Mondial de l’auto

Les grandes tendances

Retrait de certains grands constructeurs, sportives délurées, nouveautés témoignant de la direction que va prendre le marché, concepts qui dessinent le portait de l’avenir de la mobilité, berlines qui se rebiffent contre l’omnipotence des SUV, diesel mis à l’index… L’édition 2018 du Mondial de l’Automobile de Paris est l’endroit parfait pour sentir l’air du temps. Voici les trois grandes tendances qui traverseront cette édition.

Retour de flamme

Ce qui frappe sans doute le plus lorsque l’on regarde le menu de cette édition 2018, c’est le regain d’enthousiasme des constructeurs pour l’automobile passion. L’édition 2016 s’est avérée plus sage, consciente que l’heure n’est pas à l’euphorie quand frappent à la porte de l’histoire de cruciaux enjeux écologiques. Toute l’ingénierie des grands noms de la gent carrossée semblait alors focaliser sur ces funestes injonctions. Ce millésime 2018 ne ferme pas les yeux sur cette urgence, mais ajoute un petit supplément d’âme salutaire à des perspectives peu réjouissantes. Le constat des constructeurs est simple : l’automobile est à un tournant majeur de son histoire : soit l’avenir se construit sans elle, avec des solutions de mobilités collectives par exemple, soit il se fera avec elle et, à ce moment-là, il faut donner envie. La présentation du concept Peugeot E-Legend est sans doute la réponse la plus emblématique de cette prise de conscience. Voici une voiture 100 % électrique, qui embrasse la modernité, sans oublier le glorieux passé de l’automobile. Hommage à la 504 de 1969 dessinée par Pininfarina, cet extraordinaire coupé embarque un bloc électrique qui développe 462 ch envoyés aux quatre roues. Le concept dévore le 0 à 100 km/h en moins de 4 secondes et atteint une vitesse maximale de 220 km/h sans émettre un seul gramme de CO2.
En face, on découvrira la Ferrari 488 Pista, le cinquantième coupé de la prestigieuse marque italienne qui est aussi son plus puissant bolide (720 ch), le Lamborghini Urus, premier SUV du Taureau, qui se prend, avec ses 650 ch, pour un supercar ou encore la nouvelle Aston  Martin DBS Superleggerra, nom mythique s’il en est, qui servira Sa Majesté dans le prochain James Bond. Et que dire de la Bugatti Divo, aberration géniale à près de 6 millions d’euros, portée par 1 500 ch ?
Le Mondial de l’Automobile demeure avant tout un rendez-vous de passionnés et l’édition 2018 entend bien le rappeler.

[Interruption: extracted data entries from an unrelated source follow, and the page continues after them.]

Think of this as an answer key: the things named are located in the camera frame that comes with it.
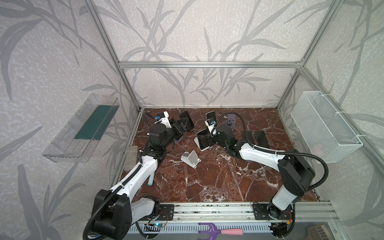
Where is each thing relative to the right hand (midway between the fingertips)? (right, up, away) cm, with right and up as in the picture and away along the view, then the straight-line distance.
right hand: (205, 127), depth 87 cm
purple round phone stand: (+19, +4, +18) cm, 26 cm away
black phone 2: (+4, +8, +10) cm, 13 cm away
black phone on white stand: (-1, -7, -8) cm, 11 cm away
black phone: (-14, +4, +24) cm, 29 cm away
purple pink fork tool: (+3, -48, -18) cm, 51 cm away
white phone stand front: (-8, -18, -1) cm, 20 cm away
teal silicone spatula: (-31, -29, -4) cm, 42 cm away
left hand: (-10, +6, -9) cm, 15 cm away
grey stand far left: (-17, -9, +14) cm, 24 cm away
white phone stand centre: (-6, -9, +13) cm, 17 cm away
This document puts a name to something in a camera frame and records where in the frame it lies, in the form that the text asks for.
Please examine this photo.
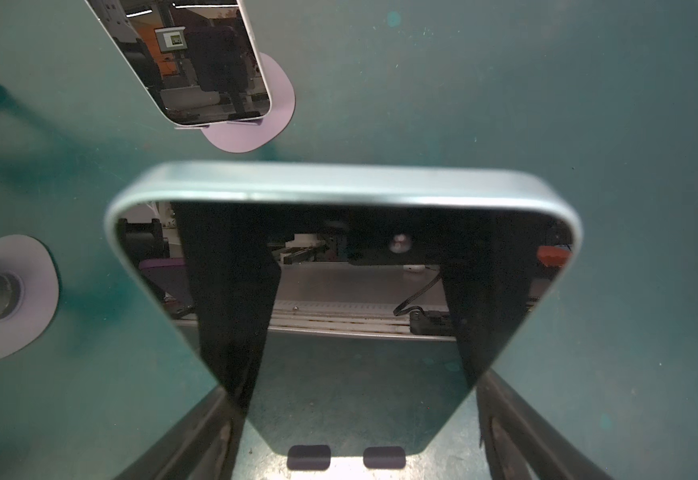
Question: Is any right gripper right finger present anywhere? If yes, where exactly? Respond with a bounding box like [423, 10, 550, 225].
[476, 370, 610, 479]

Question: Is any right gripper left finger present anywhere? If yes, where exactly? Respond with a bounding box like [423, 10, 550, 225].
[117, 386, 245, 479]

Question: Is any teal-edged phone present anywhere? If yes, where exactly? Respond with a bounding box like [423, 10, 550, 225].
[105, 161, 583, 470]

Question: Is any pink-edged phone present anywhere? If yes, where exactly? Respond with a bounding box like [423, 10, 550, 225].
[88, 0, 272, 127]

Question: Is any purple stand right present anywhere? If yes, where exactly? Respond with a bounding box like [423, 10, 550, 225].
[0, 234, 60, 360]

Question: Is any purple stand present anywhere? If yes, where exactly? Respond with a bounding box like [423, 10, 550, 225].
[0, 234, 60, 360]
[174, 50, 297, 155]

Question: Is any purple stand front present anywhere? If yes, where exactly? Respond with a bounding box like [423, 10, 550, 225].
[174, 50, 297, 155]

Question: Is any green table mat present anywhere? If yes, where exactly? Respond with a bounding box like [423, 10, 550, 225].
[0, 1, 698, 479]

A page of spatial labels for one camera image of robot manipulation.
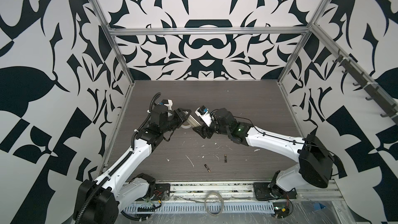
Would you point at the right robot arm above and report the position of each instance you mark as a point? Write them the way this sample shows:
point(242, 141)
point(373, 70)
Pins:
point(314, 163)

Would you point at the white slotted cable duct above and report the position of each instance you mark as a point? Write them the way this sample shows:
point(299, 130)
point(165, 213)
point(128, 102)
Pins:
point(199, 208)

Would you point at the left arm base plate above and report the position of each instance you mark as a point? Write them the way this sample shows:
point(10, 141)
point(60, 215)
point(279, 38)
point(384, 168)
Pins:
point(160, 191)

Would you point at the small electronics board green LED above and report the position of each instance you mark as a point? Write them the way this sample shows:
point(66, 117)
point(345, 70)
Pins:
point(282, 210)

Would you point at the blue tape piece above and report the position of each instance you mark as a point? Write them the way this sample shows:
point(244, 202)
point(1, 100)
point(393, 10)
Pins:
point(318, 206)

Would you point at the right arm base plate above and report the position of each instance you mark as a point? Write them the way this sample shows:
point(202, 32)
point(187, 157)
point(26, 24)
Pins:
point(264, 192)

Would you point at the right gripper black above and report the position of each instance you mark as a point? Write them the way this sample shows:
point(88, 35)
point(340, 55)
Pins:
point(203, 129)

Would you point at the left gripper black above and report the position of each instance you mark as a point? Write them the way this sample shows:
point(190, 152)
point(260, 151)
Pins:
point(180, 116)

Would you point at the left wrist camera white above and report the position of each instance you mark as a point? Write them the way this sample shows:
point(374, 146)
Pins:
point(167, 103)

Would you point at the white remote control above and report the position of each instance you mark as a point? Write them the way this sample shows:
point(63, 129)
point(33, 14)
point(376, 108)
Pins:
point(192, 122)

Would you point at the black wall hook rack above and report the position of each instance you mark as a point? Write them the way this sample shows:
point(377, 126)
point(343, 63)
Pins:
point(364, 81)

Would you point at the roll of clear tape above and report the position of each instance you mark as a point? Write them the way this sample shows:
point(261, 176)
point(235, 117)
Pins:
point(186, 125)

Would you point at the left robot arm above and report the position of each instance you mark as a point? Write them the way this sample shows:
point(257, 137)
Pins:
point(102, 200)

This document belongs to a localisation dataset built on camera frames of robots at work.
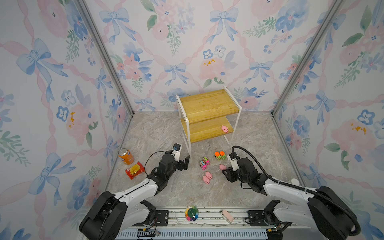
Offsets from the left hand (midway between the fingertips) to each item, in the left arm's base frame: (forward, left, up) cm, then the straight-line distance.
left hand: (182, 152), depth 85 cm
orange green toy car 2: (+4, -25, -10) cm, 27 cm away
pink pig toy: (+12, -24, +7) cm, 28 cm away
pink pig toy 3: (-10, -15, -9) cm, 20 cm away
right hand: (-6, -25, -8) cm, 27 cm away
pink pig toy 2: (-4, -24, -10) cm, 26 cm away
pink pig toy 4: (-12, -14, -10) cm, 21 cm away
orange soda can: (-1, +33, -1) cm, 33 cm away
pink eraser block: (-30, -23, -10) cm, 40 cm away
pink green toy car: (-1, -14, -9) cm, 17 cm away
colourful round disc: (-29, -6, -10) cm, 31 cm away
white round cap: (-15, -60, -3) cm, 62 cm away
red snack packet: (-7, +26, -8) cm, 29 cm away
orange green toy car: (+3, -21, -9) cm, 23 cm away
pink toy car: (-4, -13, -9) cm, 16 cm away

Les enjeux écologiques au cœur des préoccupations

Ce regain de flamme n’empêche pas les constructeurs d’être plus que jamais concernés par les problématiques écologiques et d’y répondre par l’innovation technologique. Pas une marque ne s’avance sans son modèle hybride. Même PSA, qui avait délaissé cette solution après l’échec de la motorisation électrique/diesel, s’y remet avec le DS7 Crossback E-Tens. Signe qui ne trompe pas, Porsche, à l’image de son Cayenne hybride rechargeable, a décidé de renoncer complètement aux motorisations diesel. Le gazole est définitivement mis au ban des carburants. Les constructeurs, même pour leurs modèles très grand public, ne proposent plus qu’un seul bloc diesel dans leur gamme, quand ils en proposent… Cette tendance est particulièrement vraie pour les constructeurs japonais, comme Mazda ou Toyota. Les nouvelles normes antipollution, qui intègrent désormais des contrôles bien plus en phase avec des conditions de circulation normales – ce n’était pas dur ! – redistribuent les cartes et forcent les groupes à se moderniser dans ce domaine à marche forcée. Malgré la propreté toute relative de la technologie, l’électricité n’est pas en reste et entre de manière flagrante dans les gammes grand public. On pense au Kia Niro électrique ou encore au Mercedes EQC, qui est le premier véhicule 100 % branché de l’Étoile. C’est un signe qui ne trompe pas.

Vers l’autonomie totale

Ce n’est plus vraiment une nouveauté, mais l’évolution se confirme mois après mois : nos chères voitures ont des velléités d’autonomie et souhaitent, petit à petit, gagner leur liberté et se passer de conducteur. Dépassement sur autoroute, insertion automatique dans une place de parking, freinage d’urgence, gestion des distances de sécurité, vision à 360°… la technologie est déjà prête et s’insère désormais dans des modèles d’entrée ou de milieu de gamme.
Ces options d’autonomie de niveau 2 (sur 5) sont aujourd’hui banales. Certes, les récents incidents qui ont mis en cause des autopilotes ont refroidi un peu les ardeurs des constructeurs. Pourtant, et même s’il reste encore certains points à améliorer si l’on veut parfaire la sécurité des systèmes, les prochaines étapes ne seront pas nécessairement des avancées techniques : il s’agira plutôt de résoudre des problématiques législatives et structurelles. Le Mondial de l’Auto sera dans tous les cas une superbe vitrine des avancées dans le domaine.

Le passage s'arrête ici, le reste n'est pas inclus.